Tour de Paris
Trying to find the combination of a Saturday morning, a reasonably close bicycle ride shorter than 50 miles, and a location of interest has been an ongoing challenge since picking up the cycling bug a few years ago. We discovered the Tour d’Italia in scenic Italy, TX, last year and really enjoyed it. However, this year’s run conflicted with our half marathon run in Ithaca, NY (linked here). The organizers of the Italy ride do two others each year as a part of the European Tour of Texas, with a ride in Paris (Tour de Paris), the Tour de Norway (in Clifton), and the Tour d’Italia. If we can’t get them all in one year, guess we’ll make a stab at getting all three over three years …
Saturday 2016 07 16
An early morning bike ride in a small town two hours away is a difficult commitment to keep after a late evening (which followed a long afternoon) involving excessive amounts of alcohol. Unexpected free time is sometimes a negative item.
After eventually convincing ourselves it was time to leave, we raced up various Texas highways at well over the posted speed limit in an attempt to minimize our lateness. Stopping for anti-hangover Chick Fil A probably didn’t expedite the drive. After driving through towns like Desert, Ebhowe, and Honey Grove, we arrived late (but only about 10 minutes or so), hungover, and half-asleep. Glad to see we weren’t alone in the late start, but ready to get on the road, we opted to skip the packet pick-up and bib attachment, a decision we would regret later.
We started the race with a quick ride through downtown Paris. Race volunteers were enthusiastic. They lined the sidewalks of Main Street and provided loud cheers of support, which reverberated through our still hungover brains. Smiling and waving, (because that felt like the right thing to do) we continued our tour of town and admired the scenery: houses half standing, homemade front porch, an abandoned schoolhouse, and one house burned down completely.
We were lucky. In contrast to most rural rides in Texas, the highways and byways were paved nicely, which provided adequate support for bodies recovering from alcohol abuse, and rest stops were frequent. The route was a nice blend of slightly windy roads and low rolling hills, perfect for a recovery ride. Our late start ensured that we spent a lot of the time looking at roads like this – empty of almost everyone but us:

We saw a lot of this:

And this:

With stops every 5 miles, we stayed well hydrated, and kept our blood sugar from crashing with oranges, bananas, and various chunks of cookies provided by smiling and chatty volunteers. Keeping a nice, relaxed pace and enjoying a cooling headwind most of the way, we made it back into Paris for the final miles of the ride.

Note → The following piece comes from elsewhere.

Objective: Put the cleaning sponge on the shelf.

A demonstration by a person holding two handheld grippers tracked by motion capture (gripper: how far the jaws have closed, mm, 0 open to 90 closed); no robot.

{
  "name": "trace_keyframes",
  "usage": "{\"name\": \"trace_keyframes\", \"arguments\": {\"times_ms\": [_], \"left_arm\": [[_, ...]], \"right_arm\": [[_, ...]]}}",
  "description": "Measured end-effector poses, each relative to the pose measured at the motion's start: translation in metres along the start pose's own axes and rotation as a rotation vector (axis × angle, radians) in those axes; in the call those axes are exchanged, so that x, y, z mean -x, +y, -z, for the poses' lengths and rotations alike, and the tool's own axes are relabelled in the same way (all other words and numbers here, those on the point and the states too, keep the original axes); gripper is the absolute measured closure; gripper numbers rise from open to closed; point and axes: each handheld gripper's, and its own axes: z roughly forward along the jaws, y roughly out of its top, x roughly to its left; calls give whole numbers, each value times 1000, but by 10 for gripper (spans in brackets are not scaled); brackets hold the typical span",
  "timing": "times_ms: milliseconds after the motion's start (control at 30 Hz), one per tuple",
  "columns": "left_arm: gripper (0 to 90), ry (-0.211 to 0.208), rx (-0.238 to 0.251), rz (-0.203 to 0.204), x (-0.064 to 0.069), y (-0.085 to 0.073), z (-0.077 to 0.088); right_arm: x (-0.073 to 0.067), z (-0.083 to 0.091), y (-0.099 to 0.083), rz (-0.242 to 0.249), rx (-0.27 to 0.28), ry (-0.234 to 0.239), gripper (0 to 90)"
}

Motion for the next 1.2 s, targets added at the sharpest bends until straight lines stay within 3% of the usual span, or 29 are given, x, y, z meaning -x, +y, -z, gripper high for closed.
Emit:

We rode by this old abandoned school house. I imagined ghost children peeking out of classroom windows while we rode by. Then I realized it’s Saturday and the ghost children won’t return until Monday.

Multi-tasking safety violation: Cycling + photography

Thirty-five miles later, we crossed the finish line and were congratulated by the Paris High School cheerleading squad.
The Faux Pas
We didn’t want to leave without our t-shirt and race packet, so we made a stop at the registration table before we left. We were greeted by a very strict race volunteer and we explained our late arrival and failure to obtain our tags prior to racing. It appears we had angered the Queen of all Race Bibs by admitting that we had not worn ours during the race. The angry volunteer stared at us for a minute as if trying to comprehend what had just happened in her town. “You didn’t wear a bib?” she accused. Again, we explained. “Next year, you won’t race.” She seethed through her angry eyes. “We’ve had this happen before, and it’s not okay.” She stomped to the packet table, retrieved the bags and delivered them to the criminals. After our scolding we decided it was a good time to leave.
We Are Tourists
Of course, we had to stop at the Eiffel Tower, conveniently located at the finish line:

We stopped for burgers and beer at Jaxx Gourmet Burgers (this link does *not* take you to the site for the restaurant, but it’s interesting .. assuming you read Kanji), a small place on the square in downtown. We were pleasantly surprised with their wide selection of beer. The food was edible, but not fantastic. There was a burger with a bun that resembled a sesame cracker and a hot dog smothered in an unnecessarily large amount of mustard and sauerkraut. We spent some time crowd watching – mostly cyclists enjoying a post-race meal, but also a crew of local Parisians. The elderly Quaker lady with the sour face, drinking dark beer and not speaking to her son, made us wonder if they live in the creepy school house. Or maybe in a hotel on the edge of town.
After we had sufficiently stuffed ourselves with calories, we took a quick tour around Paris. A typical east Texas sleepy town:




We enjoyed the quiet small town atmosphere while trying to ignore the fact that it was 102 degrees and sticky outside. We admired some more dilapidated structures before retreating to our air-conditioning on wheels.
For a minute, we wondered if we were in Paris or Pars …

Our last stop was the Paris Bakery Cafe, which served coffee and shortbread cookies for additional hangover/exhaustion relief.
We left Paris with full stomachs and sore legs and sadly traveled back to the land of urban congestion, otherwise known as DFW.